## What to do:
Only one stretch of the records below is wanted: the lines from the one holding "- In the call" through the one holding "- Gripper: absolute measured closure". Return it exactly, both ends included.

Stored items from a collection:
-=-=-

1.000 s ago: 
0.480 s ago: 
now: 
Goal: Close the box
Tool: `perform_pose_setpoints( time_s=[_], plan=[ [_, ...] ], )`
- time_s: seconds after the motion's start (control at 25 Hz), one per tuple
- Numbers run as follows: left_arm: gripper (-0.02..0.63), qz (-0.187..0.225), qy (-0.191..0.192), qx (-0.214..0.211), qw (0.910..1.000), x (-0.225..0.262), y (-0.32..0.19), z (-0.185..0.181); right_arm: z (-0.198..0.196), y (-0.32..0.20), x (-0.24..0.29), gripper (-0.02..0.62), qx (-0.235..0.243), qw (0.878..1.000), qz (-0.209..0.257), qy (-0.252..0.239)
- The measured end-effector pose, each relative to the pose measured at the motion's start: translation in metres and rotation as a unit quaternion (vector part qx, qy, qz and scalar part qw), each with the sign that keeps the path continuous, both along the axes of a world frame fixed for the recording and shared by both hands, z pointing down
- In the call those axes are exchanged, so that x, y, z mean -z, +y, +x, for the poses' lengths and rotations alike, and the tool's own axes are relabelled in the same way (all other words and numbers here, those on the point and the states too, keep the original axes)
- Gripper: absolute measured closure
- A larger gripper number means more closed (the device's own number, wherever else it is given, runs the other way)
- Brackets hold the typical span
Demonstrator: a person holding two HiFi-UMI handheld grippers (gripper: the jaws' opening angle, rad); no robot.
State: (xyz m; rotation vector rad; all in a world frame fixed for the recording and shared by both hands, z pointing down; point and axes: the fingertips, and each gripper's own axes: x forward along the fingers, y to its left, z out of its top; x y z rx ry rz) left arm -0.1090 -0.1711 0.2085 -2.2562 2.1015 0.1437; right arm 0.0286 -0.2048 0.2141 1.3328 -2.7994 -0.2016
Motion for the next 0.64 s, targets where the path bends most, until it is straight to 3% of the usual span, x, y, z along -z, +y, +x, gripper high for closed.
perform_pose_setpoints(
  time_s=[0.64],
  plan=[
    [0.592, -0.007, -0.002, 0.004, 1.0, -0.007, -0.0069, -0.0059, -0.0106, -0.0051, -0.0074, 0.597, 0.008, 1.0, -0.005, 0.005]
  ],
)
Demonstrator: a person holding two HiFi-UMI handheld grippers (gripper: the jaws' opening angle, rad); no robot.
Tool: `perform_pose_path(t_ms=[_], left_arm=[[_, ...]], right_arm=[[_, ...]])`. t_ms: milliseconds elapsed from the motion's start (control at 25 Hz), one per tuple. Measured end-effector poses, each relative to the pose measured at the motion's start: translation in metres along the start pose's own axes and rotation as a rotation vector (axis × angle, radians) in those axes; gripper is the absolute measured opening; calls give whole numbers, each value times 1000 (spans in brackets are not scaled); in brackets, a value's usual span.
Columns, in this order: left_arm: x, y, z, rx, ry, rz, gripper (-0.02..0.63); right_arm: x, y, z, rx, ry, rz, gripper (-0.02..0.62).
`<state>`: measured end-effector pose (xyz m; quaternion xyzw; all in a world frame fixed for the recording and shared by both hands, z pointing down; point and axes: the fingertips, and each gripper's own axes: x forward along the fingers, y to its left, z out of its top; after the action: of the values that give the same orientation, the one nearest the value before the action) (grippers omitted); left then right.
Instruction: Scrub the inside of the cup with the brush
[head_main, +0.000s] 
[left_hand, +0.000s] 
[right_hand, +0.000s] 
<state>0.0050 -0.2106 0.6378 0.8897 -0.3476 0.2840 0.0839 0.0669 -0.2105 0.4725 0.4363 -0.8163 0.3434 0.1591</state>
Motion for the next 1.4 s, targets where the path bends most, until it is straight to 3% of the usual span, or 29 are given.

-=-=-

## Response below:
- In the call those axes are exchanged, so that x, y, z mean -z, +y, +x, for the poses' lengths and rotations alike, and the tool's own axes are relabelled in the same way (all other words and numbers here, those on the point and the states too, keep the original axes)
- Gripper: absolute measured closure

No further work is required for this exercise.